Мало-помалу крики утихают. Доносится лишь отдаленный гул толпы на площади, да изредка вскрикнет и заплачет ребенок в самой церкви. Священник улыбнулся. Подошел к аналою, открыл Библию и начал медленно по-крестьянски читать, но теперь его голос гремит на всю церковь:
— Соль добрая вещь: но ежели соль не солона будет, чем вы ее поправите? Имейте в себе соль…
Он поднял голову. Простерев руки, устремляет взгляд прямо перед собой, замолкает, стараясь обуздать эту толпу, которая все еще взбудоражена и никак не может угомониться. Затем, отказавшись от своих безуспешных попыток, начинает проповедь:
— Дорогие мои братия, вы внимали словам Христовым: «Соль добрая вещь», вы сами знаете, сколь это верно, ибо живете вы на земле, где залегает соль, либо пришли на землю эту, проделав долгий путь. Да-да, долог был путь, и в конце пути, вы, усталые, но преисполненные надежды, увидели башни нашей церкви и гору соли, высокую, белую, всему дающую вкус, похожую на башню дома божьего, ибо бог, и один только бог, дает смысл нашей жизни, так же как соль дает вкус земле нашей…
С четверть часа разглагольствовал он в том же духе, а потом вдруг заявил, что существуют и такие люди, которые пытаются отнять самую соль, вкус у этой земли, посягая не только на жизнь, но и на самого бога. Внезапно притихшая толпа слушает, устремив взоры на священника, который, опираясь обеими руками на аналой, вещает чуть охрипшим голосом.
На миг он замолкает, словно размышляя. Затем поднимает голову и снова говорит о том, что соль — в сердцах и душах присутствующих здесь людей, так же как была она в сердце и душе святой, и что общими усилиями они смогут сохранить то, что следует сохранить, и спасти то, что следует спасти.
— Да услышьте меня, и да будет с вами бог. Аминь.
— Аминь, — громко вторит толпа, охваченная единым порывом, а священник вытирает потный лоб и поворачивается к епископу, который слегка кивает ему.
На миг все смешалось, шум нарастает, слышатся отдельные выкрики:
— Благословенна будь наша святая!
Я по-прежнему тщетно ищу глазами Мойру в полутьме, которая еще сгустилась от чадящих свечей.
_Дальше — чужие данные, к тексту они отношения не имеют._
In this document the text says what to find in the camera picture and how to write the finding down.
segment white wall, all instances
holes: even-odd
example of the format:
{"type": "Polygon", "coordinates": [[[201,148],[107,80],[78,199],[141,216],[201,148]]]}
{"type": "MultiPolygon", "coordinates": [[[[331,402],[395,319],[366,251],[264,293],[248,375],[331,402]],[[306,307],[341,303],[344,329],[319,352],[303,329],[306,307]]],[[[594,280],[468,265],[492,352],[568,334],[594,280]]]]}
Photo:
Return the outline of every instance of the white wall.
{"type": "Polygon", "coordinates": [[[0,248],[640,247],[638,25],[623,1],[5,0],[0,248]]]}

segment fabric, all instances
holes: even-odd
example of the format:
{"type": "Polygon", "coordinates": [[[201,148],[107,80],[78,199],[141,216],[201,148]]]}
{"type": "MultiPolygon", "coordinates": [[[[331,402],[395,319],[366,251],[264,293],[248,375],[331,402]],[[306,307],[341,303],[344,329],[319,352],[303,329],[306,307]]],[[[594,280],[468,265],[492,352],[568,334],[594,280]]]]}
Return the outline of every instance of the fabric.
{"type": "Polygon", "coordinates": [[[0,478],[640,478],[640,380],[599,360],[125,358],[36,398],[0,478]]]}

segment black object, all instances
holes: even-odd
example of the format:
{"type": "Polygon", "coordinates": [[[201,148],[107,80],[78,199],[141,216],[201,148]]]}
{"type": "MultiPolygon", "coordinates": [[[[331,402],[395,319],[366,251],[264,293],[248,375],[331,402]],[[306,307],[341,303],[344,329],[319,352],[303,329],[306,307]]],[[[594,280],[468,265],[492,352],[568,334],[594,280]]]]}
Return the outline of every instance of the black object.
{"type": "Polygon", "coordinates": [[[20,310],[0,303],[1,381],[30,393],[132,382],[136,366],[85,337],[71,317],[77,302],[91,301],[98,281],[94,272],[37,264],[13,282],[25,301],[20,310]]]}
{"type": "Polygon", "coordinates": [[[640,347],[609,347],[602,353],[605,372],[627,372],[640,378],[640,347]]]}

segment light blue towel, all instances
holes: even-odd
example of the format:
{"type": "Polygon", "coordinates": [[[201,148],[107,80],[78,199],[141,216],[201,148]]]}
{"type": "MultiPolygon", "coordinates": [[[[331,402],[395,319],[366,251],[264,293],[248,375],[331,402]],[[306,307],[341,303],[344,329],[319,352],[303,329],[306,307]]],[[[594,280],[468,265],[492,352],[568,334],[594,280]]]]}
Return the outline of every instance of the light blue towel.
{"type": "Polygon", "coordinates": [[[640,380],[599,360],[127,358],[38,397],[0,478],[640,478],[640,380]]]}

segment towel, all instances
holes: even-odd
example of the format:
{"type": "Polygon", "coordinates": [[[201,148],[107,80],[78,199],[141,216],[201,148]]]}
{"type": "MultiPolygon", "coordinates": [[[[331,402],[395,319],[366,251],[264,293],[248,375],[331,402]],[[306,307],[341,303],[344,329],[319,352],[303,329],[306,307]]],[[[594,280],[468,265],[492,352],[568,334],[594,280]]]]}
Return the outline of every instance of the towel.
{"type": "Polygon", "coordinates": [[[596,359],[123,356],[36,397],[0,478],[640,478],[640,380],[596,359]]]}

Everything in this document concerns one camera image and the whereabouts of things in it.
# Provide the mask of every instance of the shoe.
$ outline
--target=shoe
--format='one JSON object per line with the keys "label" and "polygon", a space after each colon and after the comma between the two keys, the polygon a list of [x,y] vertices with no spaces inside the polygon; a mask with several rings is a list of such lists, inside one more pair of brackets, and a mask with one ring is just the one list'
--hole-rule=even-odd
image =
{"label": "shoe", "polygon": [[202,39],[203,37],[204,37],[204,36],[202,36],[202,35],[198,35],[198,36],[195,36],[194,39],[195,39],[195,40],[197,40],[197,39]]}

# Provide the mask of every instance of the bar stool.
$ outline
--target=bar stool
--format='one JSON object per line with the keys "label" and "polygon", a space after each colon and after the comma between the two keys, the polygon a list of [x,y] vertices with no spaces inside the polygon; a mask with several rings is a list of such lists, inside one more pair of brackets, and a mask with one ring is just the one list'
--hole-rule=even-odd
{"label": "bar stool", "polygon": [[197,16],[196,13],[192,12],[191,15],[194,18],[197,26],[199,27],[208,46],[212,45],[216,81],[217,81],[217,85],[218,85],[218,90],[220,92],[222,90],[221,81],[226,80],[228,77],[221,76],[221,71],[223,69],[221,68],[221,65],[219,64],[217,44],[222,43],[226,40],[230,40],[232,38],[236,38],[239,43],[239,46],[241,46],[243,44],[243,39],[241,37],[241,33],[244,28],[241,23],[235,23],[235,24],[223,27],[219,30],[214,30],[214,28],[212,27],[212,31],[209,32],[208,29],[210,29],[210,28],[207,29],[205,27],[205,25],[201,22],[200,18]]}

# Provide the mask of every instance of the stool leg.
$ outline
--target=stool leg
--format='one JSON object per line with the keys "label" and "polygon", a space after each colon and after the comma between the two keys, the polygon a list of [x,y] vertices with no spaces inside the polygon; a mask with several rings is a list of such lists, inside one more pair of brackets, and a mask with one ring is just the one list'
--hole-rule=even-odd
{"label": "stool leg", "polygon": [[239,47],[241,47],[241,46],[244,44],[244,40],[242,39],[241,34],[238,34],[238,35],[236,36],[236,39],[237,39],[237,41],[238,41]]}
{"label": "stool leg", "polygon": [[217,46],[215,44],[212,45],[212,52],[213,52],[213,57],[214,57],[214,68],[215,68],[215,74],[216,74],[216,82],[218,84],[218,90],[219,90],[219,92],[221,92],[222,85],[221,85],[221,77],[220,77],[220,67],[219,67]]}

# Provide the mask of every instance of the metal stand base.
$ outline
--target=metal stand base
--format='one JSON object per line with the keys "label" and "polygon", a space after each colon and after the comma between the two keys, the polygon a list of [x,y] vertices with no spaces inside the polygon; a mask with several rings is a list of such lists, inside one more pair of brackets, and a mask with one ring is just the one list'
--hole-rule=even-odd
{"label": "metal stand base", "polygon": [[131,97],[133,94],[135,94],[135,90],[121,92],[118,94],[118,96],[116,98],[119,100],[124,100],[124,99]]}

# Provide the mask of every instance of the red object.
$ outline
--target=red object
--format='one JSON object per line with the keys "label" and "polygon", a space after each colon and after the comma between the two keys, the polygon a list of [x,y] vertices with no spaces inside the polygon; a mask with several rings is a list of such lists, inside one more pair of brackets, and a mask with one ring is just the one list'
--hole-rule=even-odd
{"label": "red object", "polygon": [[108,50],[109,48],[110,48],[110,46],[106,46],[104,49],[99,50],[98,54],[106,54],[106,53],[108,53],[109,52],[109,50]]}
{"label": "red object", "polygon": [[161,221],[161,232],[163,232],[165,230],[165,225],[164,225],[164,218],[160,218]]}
Я поднимаюсь на цыпочки, но сзади кто-то сердито тянет меня за рукав и водворяет на прежнее место. Ого! Через несколько рядов от меня я замечаю Элизабет, хотя узнать ее трудно: волосы туго стянуты платком, лицо прикрывают темные очки. Я делаю мучительную попытку протиснуться к ней, но вдруг останавливаюсь, озадаченный. Рядом с ней я вижу профиль человека в черном бархатном костюме: граф Лара.
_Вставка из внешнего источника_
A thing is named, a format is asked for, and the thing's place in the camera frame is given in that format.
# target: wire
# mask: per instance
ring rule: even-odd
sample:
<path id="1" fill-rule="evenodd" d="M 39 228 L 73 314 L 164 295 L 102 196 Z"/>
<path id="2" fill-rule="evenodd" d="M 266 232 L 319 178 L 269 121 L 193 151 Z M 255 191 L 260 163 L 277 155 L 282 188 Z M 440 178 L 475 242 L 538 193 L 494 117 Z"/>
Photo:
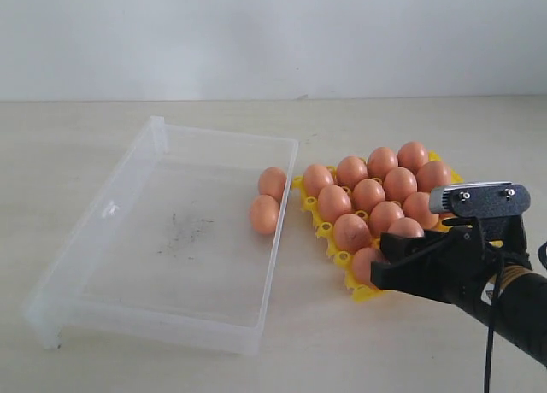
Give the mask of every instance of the wire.
<path id="1" fill-rule="evenodd" d="M 490 393 L 492 351 L 494 350 L 494 329 L 496 327 L 496 317 L 497 317 L 497 300 L 499 299 L 499 291 L 502 285 L 503 269 L 505 268 L 503 255 L 498 255 L 497 260 L 498 260 L 498 264 L 497 264 L 496 282 L 494 283 L 494 289 L 492 292 L 492 299 L 491 299 L 490 315 L 488 317 L 488 338 L 486 339 L 484 393 Z"/>

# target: background wall
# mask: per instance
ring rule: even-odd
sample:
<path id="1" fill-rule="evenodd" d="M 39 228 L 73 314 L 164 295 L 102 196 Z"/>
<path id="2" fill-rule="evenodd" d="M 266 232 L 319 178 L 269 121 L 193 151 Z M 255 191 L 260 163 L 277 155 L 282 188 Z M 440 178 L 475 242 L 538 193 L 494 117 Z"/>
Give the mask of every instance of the background wall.
<path id="1" fill-rule="evenodd" d="M 547 93 L 547 0 L 0 0 L 0 100 Z"/>

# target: white table
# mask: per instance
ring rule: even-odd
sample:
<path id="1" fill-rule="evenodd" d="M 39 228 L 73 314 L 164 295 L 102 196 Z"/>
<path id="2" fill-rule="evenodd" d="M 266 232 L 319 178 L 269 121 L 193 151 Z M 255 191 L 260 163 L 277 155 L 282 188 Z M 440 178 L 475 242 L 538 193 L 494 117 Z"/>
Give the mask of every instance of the white table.
<path id="1" fill-rule="evenodd" d="M 298 138 L 297 173 L 419 139 L 465 179 L 532 193 L 533 264 L 547 239 L 547 97 L 256 103 L 0 104 L 0 391 L 482 391 L 486 329 L 457 308 L 391 294 L 354 304 L 291 197 L 262 351 L 241 357 L 82 329 L 44 351 L 20 307 L 152 114 Z M 492 392 L 544 392 L 544 369 L 496 339 Z"/>

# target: transparent plastic box
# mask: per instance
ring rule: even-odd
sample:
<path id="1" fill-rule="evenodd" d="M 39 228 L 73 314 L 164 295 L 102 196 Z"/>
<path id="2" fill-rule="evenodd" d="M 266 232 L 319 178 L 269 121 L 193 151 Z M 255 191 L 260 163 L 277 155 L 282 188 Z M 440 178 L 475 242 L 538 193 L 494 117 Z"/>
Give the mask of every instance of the transparent plastic box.
<path id="1" fill-rule="evenodd" d="M 29 298 L 43 346 L 83 326 L 255 354 L 297 148 L 151 118 Z M 248 221 L 266 167 L 288 177 L 271 237 Z"/>

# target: egg tray
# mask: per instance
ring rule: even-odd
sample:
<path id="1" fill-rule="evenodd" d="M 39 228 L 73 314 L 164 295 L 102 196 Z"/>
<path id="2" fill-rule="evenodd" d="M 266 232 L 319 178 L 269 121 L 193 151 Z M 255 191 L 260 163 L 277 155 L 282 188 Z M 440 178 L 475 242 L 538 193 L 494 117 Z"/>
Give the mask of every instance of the egg tray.
<path id="1" fill-rule="evenodd" d="M 429 161 L 439 161 L 441 158 L 434 151 L 429 152 Z M 332 174 L 332 177 L 336 180 L 336 167 L 327 167 Z M 458 175 L 454 170 L 452 172 L 452 184 L 463 182 L 462 177 Z M 343 187 L 344 190 L 350 195 L 351 191 L 347 187 Z M 292 180 L 291 189 L 297 189 L 300 191 L 300 204 L 303 212 L 310 212 L 312 216 L 312 225 L 315 229 L 315 236 L 317 238 L 324 238 L 327 241 L 326 255 L 329 259 L 332 259 L 335 265 L 342 267 L 345 270 L 344 284 L 348 290 L 351 291 L 351 298 L 355 302 L 365 302 L 373 297 L 379 296 L 384 293 L 383 290 L 377 290 L 357 282 L 351 273 L 351 255 L 345 250 L 340 250 L 334 243 L 332 234 L 332 224 L 325 222 L 317 211 L 317 198 L 314 196 L 308 196 L 303 186 L 303 176 L 297 176 Z M 365 211 L 357 210 L 355 214 L 361 216 L 366 222 L 368 222 L 368 215 Z M 442 224 L 439 220 L 438 224 L 433 228 L 435 231 L 446 232 L 448 227 Z M 379 238 L 373 238 L 373 248 L 379 249 Z"/>
В верхней части нефа проскрежетала железная дверца, и все взгляды устремились туда. Но дверца застревает, в проеме мелькают растерянные лица, наконец дверца подается, и в ней появляется огромная рака, которую спускают на веревках чьи-то руки. Она медленно ползет вниз, среди криков и взметнувшегося вверх леса рук, размахивающих свечами.
А я смотрю на Элизабет и стоящего рядом с ней графа, поражаясь такому совпадению. И вдруг я замечаю, как граф в полумраке протягивает руку к руке Элизабет и сжимает ее, хотя на их лицах не отражается ничего — просто мимолетный жест близости, который заметил лишь я один, так как взгляды всех присутствующих были прикованы к спускавшейся, чуть раскачивавшейся в воздухе раке. Грянуло песнопение. Волей-неволей приходится отступить на несколько шагов. Толпа скрывает от меня их руки, хотя я мысленно продолжаю видеть их, испытывая легкое головокружение. Элизабет! Лара! Непостижимо! Нет, решительно я окружен тайнами!
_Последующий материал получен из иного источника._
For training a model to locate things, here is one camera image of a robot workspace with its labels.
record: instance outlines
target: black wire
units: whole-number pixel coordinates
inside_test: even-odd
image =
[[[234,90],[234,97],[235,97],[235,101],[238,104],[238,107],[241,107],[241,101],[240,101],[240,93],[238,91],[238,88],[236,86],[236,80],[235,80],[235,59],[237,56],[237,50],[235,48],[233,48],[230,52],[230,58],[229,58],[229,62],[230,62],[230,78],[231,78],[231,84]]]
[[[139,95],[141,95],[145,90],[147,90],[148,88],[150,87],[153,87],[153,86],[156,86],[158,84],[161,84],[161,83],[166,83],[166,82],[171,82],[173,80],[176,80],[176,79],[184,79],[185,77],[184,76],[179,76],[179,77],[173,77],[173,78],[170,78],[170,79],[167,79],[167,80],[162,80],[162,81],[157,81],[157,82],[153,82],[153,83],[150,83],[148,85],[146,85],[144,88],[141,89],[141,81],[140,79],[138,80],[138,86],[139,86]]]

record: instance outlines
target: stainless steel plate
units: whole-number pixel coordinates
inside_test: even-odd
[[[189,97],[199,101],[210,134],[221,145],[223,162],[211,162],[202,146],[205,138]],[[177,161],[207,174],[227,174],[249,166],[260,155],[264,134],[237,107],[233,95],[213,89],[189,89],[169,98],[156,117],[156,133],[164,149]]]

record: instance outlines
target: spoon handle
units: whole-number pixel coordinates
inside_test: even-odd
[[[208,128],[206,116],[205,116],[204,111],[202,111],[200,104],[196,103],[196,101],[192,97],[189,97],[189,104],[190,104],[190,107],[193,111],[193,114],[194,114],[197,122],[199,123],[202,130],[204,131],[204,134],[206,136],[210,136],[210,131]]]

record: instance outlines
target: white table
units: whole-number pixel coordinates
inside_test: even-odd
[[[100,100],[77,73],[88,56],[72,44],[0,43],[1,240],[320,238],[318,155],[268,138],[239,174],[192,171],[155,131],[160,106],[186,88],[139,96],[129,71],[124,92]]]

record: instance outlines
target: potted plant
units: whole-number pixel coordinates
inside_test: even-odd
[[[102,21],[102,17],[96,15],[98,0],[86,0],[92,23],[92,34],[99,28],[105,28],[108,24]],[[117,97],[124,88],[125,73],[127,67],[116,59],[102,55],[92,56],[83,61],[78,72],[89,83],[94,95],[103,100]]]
Над алтарем руки исступленно тянутся к раке. Гаснут от прикосновения дерева свечи, а вскоре к нему прильнут руки, губы, одежда. А внизу препираются между собой цыганки, кому облачать статую святой, которую наконец опускают на помост, и четыре человека в белых, как у мясников, блузах поднимают ее и несут через всю церковь, и статуя, словно гигантский праздничный торт, слегка покачивается на ходу. Священник взмахивает кадилом, епископ с безразличной миной благославляет черную толпу, просачивающуюся вслед за статуей к солнечному свету. Молодая женщина рядом со мной испускает протяжный крик.